K. Arun Prakash was born in Kumbakonam, Tamil Nadu, India, to Vasantha Krishnan and music composer L. Krishnan. His father, L. Krishnan, was a composer, arranger and disciple of musician and singer G. N. Balasubramaniam. Prakash began learning the mridangam at the age of nine under the tutelage of maestro Ramanathapuram M. N. Kandaswamy Pillai. He began performing in concerts by the age of 11.

== Career ==
Prakash has participated in jugalbandi (duets between two solo performers) and collaborative performances with both Hindustani and Western musicians, organized by the Indian Council for Cultural Relations and Sampradaya, Chennai.

Critics and interviewers have noted his use of silence and dynamic contrast in his performances.
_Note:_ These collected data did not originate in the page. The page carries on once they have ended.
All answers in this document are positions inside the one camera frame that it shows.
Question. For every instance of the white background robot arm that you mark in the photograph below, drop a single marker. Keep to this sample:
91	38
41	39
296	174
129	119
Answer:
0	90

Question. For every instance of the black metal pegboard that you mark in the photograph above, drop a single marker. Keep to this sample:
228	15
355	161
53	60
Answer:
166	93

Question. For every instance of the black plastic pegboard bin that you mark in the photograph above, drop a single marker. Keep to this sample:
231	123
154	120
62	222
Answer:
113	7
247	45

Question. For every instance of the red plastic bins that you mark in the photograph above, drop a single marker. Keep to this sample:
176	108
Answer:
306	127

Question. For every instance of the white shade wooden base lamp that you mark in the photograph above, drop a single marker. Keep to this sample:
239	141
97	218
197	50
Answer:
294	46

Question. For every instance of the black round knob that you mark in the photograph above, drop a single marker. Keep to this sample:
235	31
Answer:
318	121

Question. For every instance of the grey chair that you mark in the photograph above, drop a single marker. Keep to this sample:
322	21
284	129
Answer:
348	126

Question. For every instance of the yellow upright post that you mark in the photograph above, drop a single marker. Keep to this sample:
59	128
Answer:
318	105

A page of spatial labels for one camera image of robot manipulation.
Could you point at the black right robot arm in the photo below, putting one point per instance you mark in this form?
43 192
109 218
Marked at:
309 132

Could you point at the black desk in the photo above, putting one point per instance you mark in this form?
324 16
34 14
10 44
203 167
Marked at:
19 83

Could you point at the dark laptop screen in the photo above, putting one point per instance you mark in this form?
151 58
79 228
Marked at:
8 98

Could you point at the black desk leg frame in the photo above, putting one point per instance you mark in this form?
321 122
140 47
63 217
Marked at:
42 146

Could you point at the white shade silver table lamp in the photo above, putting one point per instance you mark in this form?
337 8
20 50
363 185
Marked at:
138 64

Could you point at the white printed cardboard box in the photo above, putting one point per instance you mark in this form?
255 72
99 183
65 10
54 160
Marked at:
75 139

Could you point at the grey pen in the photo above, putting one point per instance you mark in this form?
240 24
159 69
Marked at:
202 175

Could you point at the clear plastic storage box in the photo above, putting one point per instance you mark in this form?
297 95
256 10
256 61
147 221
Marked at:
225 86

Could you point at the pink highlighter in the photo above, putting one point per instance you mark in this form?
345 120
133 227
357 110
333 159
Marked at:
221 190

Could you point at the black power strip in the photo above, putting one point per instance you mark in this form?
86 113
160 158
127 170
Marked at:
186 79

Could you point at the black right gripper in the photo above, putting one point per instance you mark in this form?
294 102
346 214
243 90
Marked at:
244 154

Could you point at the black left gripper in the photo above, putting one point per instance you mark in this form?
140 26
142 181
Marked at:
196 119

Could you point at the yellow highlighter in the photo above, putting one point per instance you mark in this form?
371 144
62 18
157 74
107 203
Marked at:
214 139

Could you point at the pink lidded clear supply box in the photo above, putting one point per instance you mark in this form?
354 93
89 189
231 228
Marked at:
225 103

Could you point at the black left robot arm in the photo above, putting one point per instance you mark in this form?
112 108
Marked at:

He composed the theme music for the YACM Millennium Show, held at The Music Academy of Chennai, on December 31, 1999. In addition to accompanying leading Carnatic vocalists, he has contributed to numerous devotional recordings. Prakash has toured extensively, performing in the United States, Canada, the UK, Germany, France, Australia, Singapore, Malaysia, and the Middle East.

== Awards ==
- 1984 – First prize from Sri Krishna Gana Sabha during their Gokulashtami Series
- 1994 – Vishwapriya Award for Excellence
- 1996 – Yuva Kala Bharathi from Bharat Kalachar, Chennai
- 2000 – Kalki Memorial Award from Kalki Krishnamurthy Trust (first percussionist to receive this award)
- 1994, 1996, 1999, 2002, 2005, 2013 – Best Mridangist awards from The Music Academy, Chennai
- 2012 – Vani Kala Nipuna award from Sri Thyaga Brahma Gana Sabha (Vani Mahal)

== Works ==
- Arun Prakash has composed Tillanas (rhythmic compositions) and numerous Pallavis (thematic musical lines used in improvisation) performed by many prominent musicians.
- He conducted "AIKYA 2017" with Sudha Ragunathan and Aruna Sairam, designing, composing, and performing the performance with a 21-member orchestra.
- He released a CD titled "Sri Rama Jayarama", featuring compositions on Lord Rama by various composers, performed by 13 artists. Arun Prakash composed the musical interludes and oversaw the orchestration and arrangement.